Two of the three B votes (Drs. Felner and Moss) are returning; along with five of the seven C votes (Drs. Burman, Oakes, Kaul, Van Belle, and Geller) and four of the 10 D votes (Drs. Day, Hammerschmidt, and Moratta, and patient representative Killian.) Although option E, to withdraw Avandia, was the most popular one last time around, only three of those experts are returning (Drs. Konstam, Heckbert, and Flegal.)
“We've confirmed that all current Special Government Employees (SGEs) that were voting members at the July 2010 advisory committee meeting were invited to participate at the June 2013 advisory committee meeting,” says Morgan Liscinsky, an FDA press officer, in a statement. “We cannot comment specifically on why individuals are not able to participate at advisory committee meetings.”
Thomas Fleming of the University of Washington, a statistician who has been important in several drug safety controversies who voted E, says that he was invited to present at the meeting but then told that the FDA would not give him a waiver for a conflict of interest. “I would think that when you had people that are involved in a process that is being reiterated that there is particular value to having some of those key players retained,” Fleming says.

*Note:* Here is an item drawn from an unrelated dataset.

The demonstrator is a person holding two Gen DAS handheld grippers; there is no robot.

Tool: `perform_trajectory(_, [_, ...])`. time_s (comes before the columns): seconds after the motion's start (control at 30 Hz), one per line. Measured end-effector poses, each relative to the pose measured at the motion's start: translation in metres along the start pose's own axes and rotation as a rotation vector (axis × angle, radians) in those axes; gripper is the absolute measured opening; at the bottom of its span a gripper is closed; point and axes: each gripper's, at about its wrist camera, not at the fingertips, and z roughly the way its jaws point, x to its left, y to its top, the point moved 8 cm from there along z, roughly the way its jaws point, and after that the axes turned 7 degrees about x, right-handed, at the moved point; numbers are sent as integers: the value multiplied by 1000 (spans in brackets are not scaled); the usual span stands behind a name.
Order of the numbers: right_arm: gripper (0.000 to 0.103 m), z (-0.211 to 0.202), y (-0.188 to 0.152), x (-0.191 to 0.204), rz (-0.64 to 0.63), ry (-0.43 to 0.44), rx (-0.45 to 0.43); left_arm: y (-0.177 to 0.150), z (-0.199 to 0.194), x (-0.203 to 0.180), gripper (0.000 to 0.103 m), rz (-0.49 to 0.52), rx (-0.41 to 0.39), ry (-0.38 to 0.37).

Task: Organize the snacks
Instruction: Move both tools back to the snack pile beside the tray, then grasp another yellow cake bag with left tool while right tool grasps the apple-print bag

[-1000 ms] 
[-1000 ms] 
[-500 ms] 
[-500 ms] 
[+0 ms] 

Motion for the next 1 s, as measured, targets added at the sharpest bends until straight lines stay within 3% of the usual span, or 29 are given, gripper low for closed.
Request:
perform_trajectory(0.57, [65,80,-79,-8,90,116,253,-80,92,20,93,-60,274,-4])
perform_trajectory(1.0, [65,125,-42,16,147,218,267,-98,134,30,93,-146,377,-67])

Panel chair Clifford Rosen and Richard Platt, both of whom voted negatively with regard to Avandia, both say they were invited to the meeting but could not attend. Platt initially said he had not been invited, but then emailed back that he actually had been but could not attend. Another panelist, Lewis Nelson, a drug safety expert at New York University, initially said that he had not been invited, but then said he could not remember for sure. The FDA says it has documentation that the panelists were invited.
Curt Furberg of Wake Forest University, a fiery drug safety advocate, says he was not invited by the FDA. Furberg is not currently a special government employee, according to the FDA.
Nelson says that he does not believe there is any reason for a “conspiracy theory” about who was invited to the panel. “The FDA really seems to be on the up and up,” he says. “They really seem very nonconflicted and unbiased,” Nelson says.